Depuis le 1er janvier 2020, les services fiscaux et douaniers sont autorisés à lutter contre la fraude fiscale par la surveillance et la collecte de données des Français accessibles sur les réseaux sociaux et les plates-formes de commerce en ligne, afin de déceler certaines fraudes au moyen de programmes informatiques.

Cette lutte 2.0, proposée à titre expérimental pour une durée de trois ans, permettra aux agents de l’administration fiscale de collecter automatiquement et massivement des données telles que la vente de produits de luxe sur Ebay ou des photos d’une piscine nouvellement construite postées sur Instagram.

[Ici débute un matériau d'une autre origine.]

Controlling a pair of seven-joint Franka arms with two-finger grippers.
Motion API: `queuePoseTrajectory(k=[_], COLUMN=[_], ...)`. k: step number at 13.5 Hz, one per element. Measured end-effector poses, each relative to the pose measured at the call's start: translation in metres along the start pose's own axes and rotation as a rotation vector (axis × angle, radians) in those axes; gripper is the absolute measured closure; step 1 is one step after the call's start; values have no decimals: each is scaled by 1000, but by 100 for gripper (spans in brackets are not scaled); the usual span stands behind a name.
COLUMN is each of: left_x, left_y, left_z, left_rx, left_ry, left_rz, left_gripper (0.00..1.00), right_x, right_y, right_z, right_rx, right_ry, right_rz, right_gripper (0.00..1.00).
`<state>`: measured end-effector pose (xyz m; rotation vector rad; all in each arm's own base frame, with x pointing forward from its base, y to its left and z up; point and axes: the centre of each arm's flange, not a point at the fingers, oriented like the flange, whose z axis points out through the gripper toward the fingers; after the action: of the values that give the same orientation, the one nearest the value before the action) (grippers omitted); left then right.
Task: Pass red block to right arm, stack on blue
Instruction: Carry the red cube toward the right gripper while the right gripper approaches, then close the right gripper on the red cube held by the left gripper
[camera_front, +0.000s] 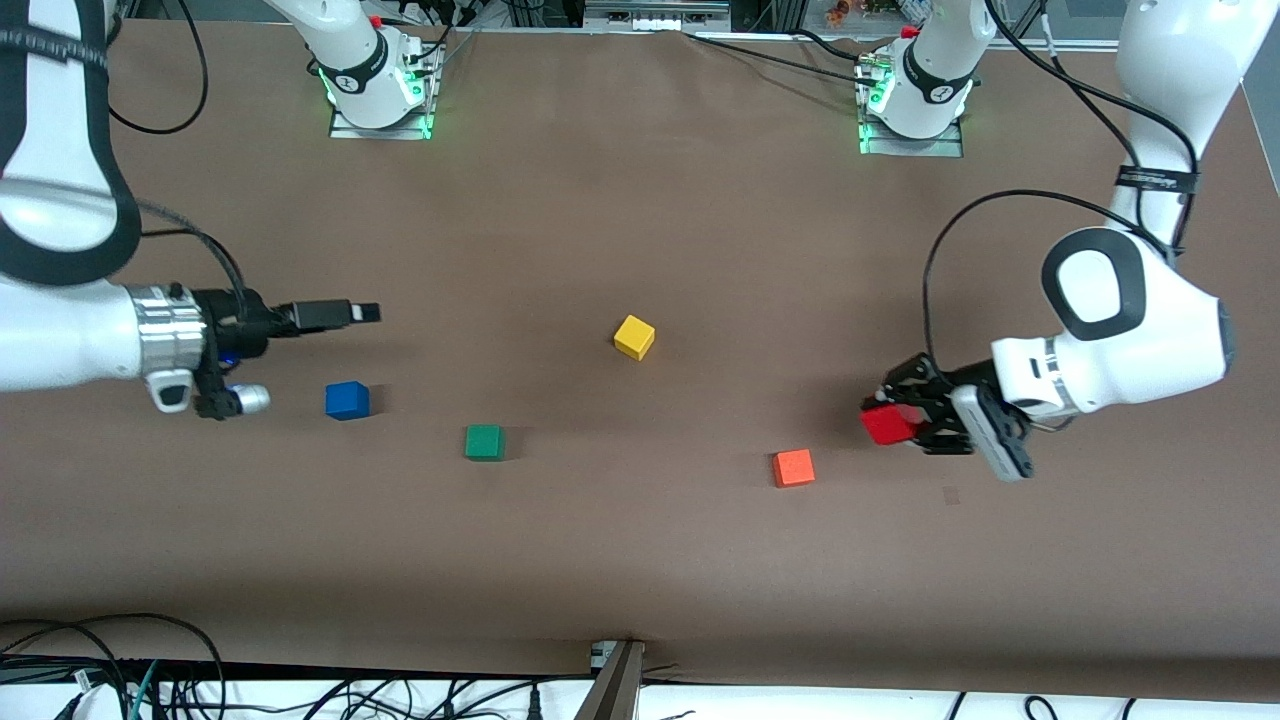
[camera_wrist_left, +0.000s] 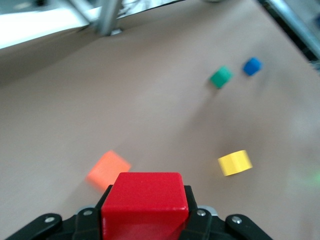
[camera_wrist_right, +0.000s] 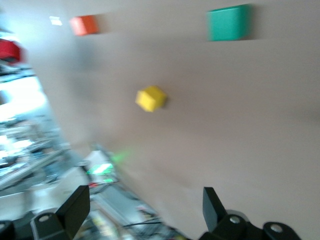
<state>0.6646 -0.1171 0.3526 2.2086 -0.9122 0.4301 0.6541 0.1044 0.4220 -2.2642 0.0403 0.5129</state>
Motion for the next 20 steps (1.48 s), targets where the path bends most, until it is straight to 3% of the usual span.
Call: queuePoseTrajectory(k=[3, 5, 7, 10, 12, 15, 20], left_x=[20, 28, 32, 39, 51, 65, 70], left_y=[40, 57, 60, 66, 80, 102, 114], left_z=[47, 72, 91, 129, 146, 161, 178], left_rx=[-140, -227, -273, -321, -326, -309, -250], left_ry=[70, 166, 279, 450, 520, 606, 603], left_rz=[119, 199, 309, 395, 413, 428, 436], left_gripper=[44, 44, 44, 44, 44, 44, 44], right_x=[33, 51, 65, 77, 84, 91, 90], right_y=[15, 22, 16, -3, -11, -16, -35], right_z=[32, 54, 81, 123, 151, 189, 212], right_rx=[235, 379, 465, 544, 594, 605, 609], right_ry=[-29, -50, -54, -58, -58, -38, 1], right_rz=[48, 77, 96, 115, 136, 119, -6], right_gripper=[0, 0, 0, 0, 0, 0, 0])
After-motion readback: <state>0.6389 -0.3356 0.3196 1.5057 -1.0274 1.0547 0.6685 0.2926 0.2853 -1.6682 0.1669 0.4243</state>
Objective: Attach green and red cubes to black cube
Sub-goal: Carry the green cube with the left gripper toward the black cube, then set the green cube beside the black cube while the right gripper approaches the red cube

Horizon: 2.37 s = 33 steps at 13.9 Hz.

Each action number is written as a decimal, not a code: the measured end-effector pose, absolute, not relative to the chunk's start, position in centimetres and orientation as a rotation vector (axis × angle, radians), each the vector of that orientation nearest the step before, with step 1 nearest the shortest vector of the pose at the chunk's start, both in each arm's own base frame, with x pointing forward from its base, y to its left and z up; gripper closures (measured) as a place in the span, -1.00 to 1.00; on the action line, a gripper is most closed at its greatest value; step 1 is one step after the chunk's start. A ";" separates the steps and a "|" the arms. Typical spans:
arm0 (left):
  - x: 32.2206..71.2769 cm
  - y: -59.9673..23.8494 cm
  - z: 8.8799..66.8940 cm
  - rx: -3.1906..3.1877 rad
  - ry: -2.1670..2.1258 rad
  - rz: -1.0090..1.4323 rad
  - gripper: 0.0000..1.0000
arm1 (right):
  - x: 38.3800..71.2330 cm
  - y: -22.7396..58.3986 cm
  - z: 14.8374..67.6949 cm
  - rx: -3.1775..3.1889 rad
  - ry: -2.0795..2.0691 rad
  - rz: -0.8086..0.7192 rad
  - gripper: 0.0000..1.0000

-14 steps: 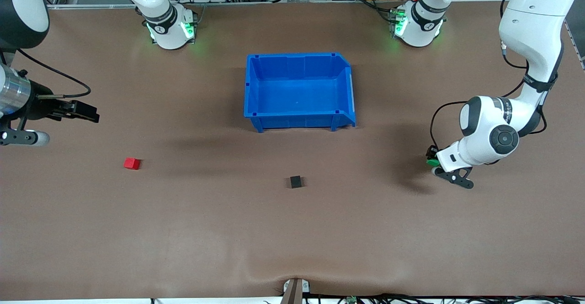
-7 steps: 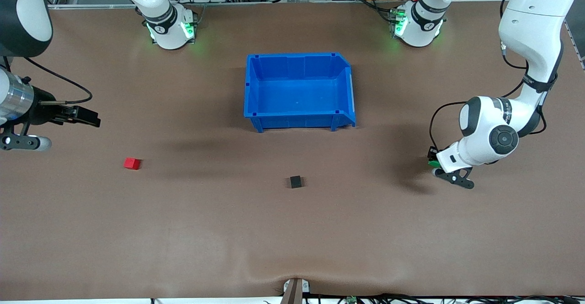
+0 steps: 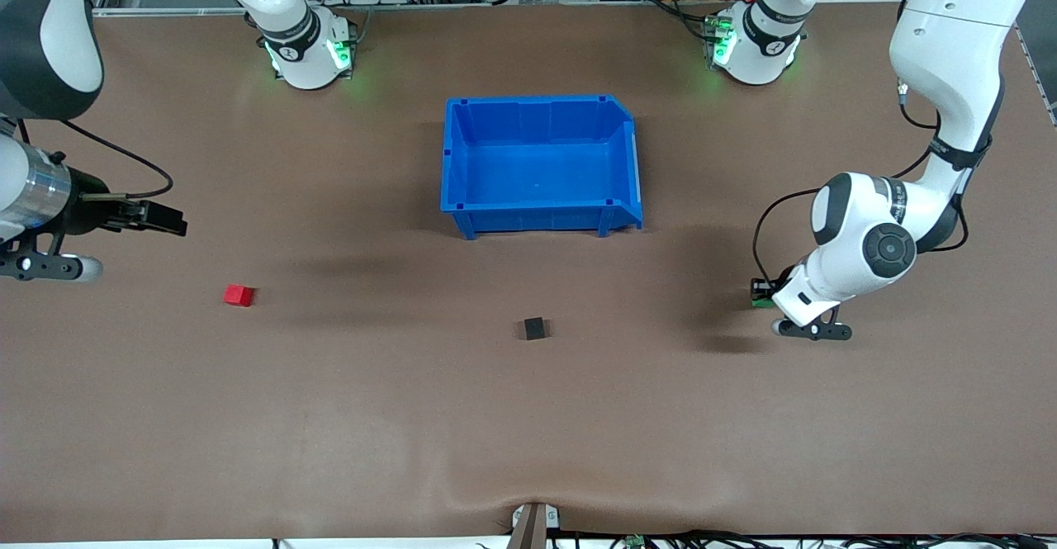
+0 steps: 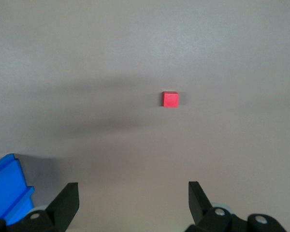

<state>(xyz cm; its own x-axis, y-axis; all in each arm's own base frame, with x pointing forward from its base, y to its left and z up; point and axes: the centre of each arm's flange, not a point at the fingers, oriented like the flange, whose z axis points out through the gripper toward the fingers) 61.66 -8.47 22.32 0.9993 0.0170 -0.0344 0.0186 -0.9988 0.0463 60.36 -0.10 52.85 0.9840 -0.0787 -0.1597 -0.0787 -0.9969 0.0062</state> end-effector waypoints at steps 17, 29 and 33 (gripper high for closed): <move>62.7 -36.4 23.9 2.453 1.637 -0.142 0.20 | 60.8 -1.7 45.4 -3.121 0.166 0.254 -1.00; 61.4 -42.2 19.6 2.000 2.149 -0.246 0.20 | 62.0 -2.7 41.2 -3.109 0.187 0.287 -1.00; 61.3 -43.6 19.3 1.956 2.185 -0.232 0.20 | 62.2 -3.7 38.4 -3.095 0.214 0.354 -1.00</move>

Cette surveillance de masse soulève des questions en matière de protection des données personnelles. Si la CNIL ne s’oppose pas fondamentalement au procédé, elle émet des réserves quant à l’intrusion dans la vie privée que peut entrainer le dispositif.
De son côté, le Conseil constitutionnel approuve cette nouvelle forme de surveillance à condition que les données collectées soient librement accessibles sur un service de communication au public en ligne, et qu’elles aient été manifestement rendues publiques par les utilisateurs.

Si les données collectées sont librement accessibles en ligne, l’Etat n’a en aucun droit de s’en servir comme bon lui semble. La surveillance ciblée doit être la norme.

Il est toujours possible d’exercer certains droits sur ses données personnelles (demande d’accès, effacement après un certain délai…) auprès de l’administration fiscale.